Quel giorno il Carafa si recò a Francavilla, dove il Pronio lo aveva invitato a pranzo; ma mentre egli era assente da Pescara, accaddero gravissimi fatti. Alcuni abitanti e parte della guarnigione, dichiaratisi per il re, si recarono all'arsenale per impadronirsi delle armi, ma ad un tratto, non si sa come, scoppiò la polveriera che uccise o ferì circa 500 persone. Il popolo inferocito, credendo che fossero stati i repubblicani a dare fuoco alle micce, li assalì e li massacrò tutti; poi bande regie, penetrate in città, fecero il resto saccheggiando le case dei patrioti e distruggendo ogni cosa al loro passaggio senza riguardi e senza fare molte scelte. Alla notizia di quei fatti, il Pronio, convinto che Ettore Carafa lo avesse tradito, lo dichiarò in arresto e lo inviò a Napoli.

Comandava, come si è detto, Castel S. Elmo, il MEJAN. Con lui i regi avevano avviato trattative per la capitolazione del forte, offrendogli anche del denaro, ma egli aveva dichiarato ripetutamente che non si sarebbe arreso prima della caduta di Capua, e la sera del 30 giugno erano state riprese le ostilità. Lo sforzo dei Russi, dei Turchi, degli Inglesi e dei soldati del Ruffo si concentrò specialmente contro i patrioti asserragliati nella vigna e nel convento di S. Martino, ma per quanto fosse decisa ed ostinata la resistenza e sebbene le artiglierie del forte con quel poco che potevano fare sostenevano i repubblicani, questi tennero testa con molto valore al nemico, i cui assalti furono, parecchie volte e con gravi perdite, respinti.
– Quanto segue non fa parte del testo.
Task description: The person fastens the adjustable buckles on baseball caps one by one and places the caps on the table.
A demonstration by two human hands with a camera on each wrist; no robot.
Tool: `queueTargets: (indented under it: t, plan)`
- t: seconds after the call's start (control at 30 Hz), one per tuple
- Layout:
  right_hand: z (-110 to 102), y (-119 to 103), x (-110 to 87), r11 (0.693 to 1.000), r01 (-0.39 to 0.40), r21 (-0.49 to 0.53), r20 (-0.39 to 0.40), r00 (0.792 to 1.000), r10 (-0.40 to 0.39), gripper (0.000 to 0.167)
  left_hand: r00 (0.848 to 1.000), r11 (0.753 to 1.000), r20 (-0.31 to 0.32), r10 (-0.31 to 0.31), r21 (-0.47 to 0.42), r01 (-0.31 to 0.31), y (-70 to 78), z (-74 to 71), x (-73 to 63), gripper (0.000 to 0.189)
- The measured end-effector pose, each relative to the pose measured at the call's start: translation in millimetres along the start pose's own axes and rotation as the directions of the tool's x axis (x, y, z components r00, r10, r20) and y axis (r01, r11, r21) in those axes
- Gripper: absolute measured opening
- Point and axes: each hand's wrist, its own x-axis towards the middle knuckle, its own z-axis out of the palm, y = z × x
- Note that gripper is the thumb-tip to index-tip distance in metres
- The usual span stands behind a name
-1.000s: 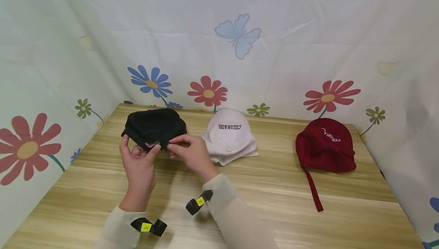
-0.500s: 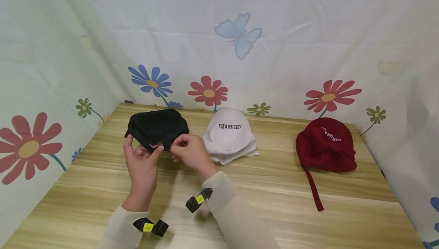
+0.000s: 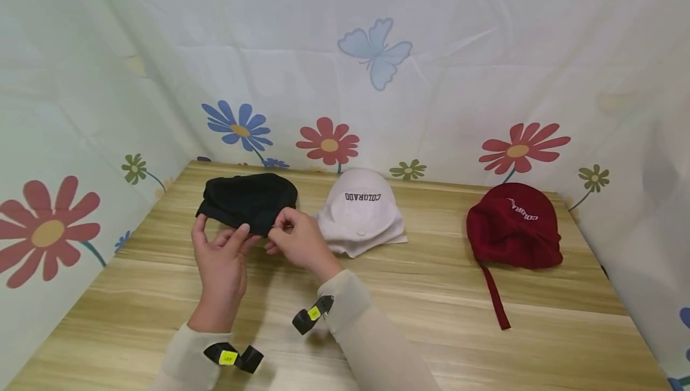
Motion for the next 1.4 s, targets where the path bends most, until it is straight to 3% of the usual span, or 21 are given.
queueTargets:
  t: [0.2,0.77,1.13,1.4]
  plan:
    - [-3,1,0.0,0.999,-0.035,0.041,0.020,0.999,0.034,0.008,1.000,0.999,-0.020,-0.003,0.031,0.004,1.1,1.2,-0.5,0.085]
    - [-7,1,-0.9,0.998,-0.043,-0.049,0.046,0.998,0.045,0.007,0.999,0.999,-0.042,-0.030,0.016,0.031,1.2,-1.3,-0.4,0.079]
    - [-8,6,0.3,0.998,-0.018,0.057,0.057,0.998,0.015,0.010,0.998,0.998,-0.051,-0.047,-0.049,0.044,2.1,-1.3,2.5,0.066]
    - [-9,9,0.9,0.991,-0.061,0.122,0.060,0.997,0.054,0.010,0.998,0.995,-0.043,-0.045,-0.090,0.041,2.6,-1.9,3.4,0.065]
Il giorno 4 luglio, intorno a S. Martino si combatteva ancora con accanimento.
Quel giorno stesso il Méjean, che aveva ripreso le trattative, riceveva il permesso di inviare a Capua due ufficiali per ottenere dal GIRARDON licenza di arrendersi; ma la missione non ebbe alcun risultato e le ostilità ricominciarono. Giunto il 9 giugno nelle acque di Napoli re FERDINANDO IV e riallacciate ancora una volta le trattative, queste furono coronate dal successo e il giorno 11 giugno fu firmata la più che onorevole capitolazione.

Il MEJEAN non si curò della sorte dei patrioti, i quali dopo la difesa di S. Martino erano riusciti a farsi accogliere a S. Elmo, e si obbligò di consegnarli agli Inglesi; fece anzi di più: quando il 12 giugno uscì dal castello con i suoi soldati, che erano circa un migliaio, senza armi, né bandiere, consegnò le porte della fortezza al nemico, fece uscire dalle file i patrioti che per salvarsi da qualche linciaggio, dietro suggerimento di alcuni ufficiali dello stesso Méjean, avevano poco prima indossato la divisa francese, e li abbandonò al Nelson.
Irritati dalla sua condotta, gli ufficiali francesi, quando sbarcarono a Marsiglia, scrissero un'indignata protesta, accusandolo di aver venduto agli inglesi i patrioti, e i generali Joubert e Championnet lo deferirono al Consiglio di guerra.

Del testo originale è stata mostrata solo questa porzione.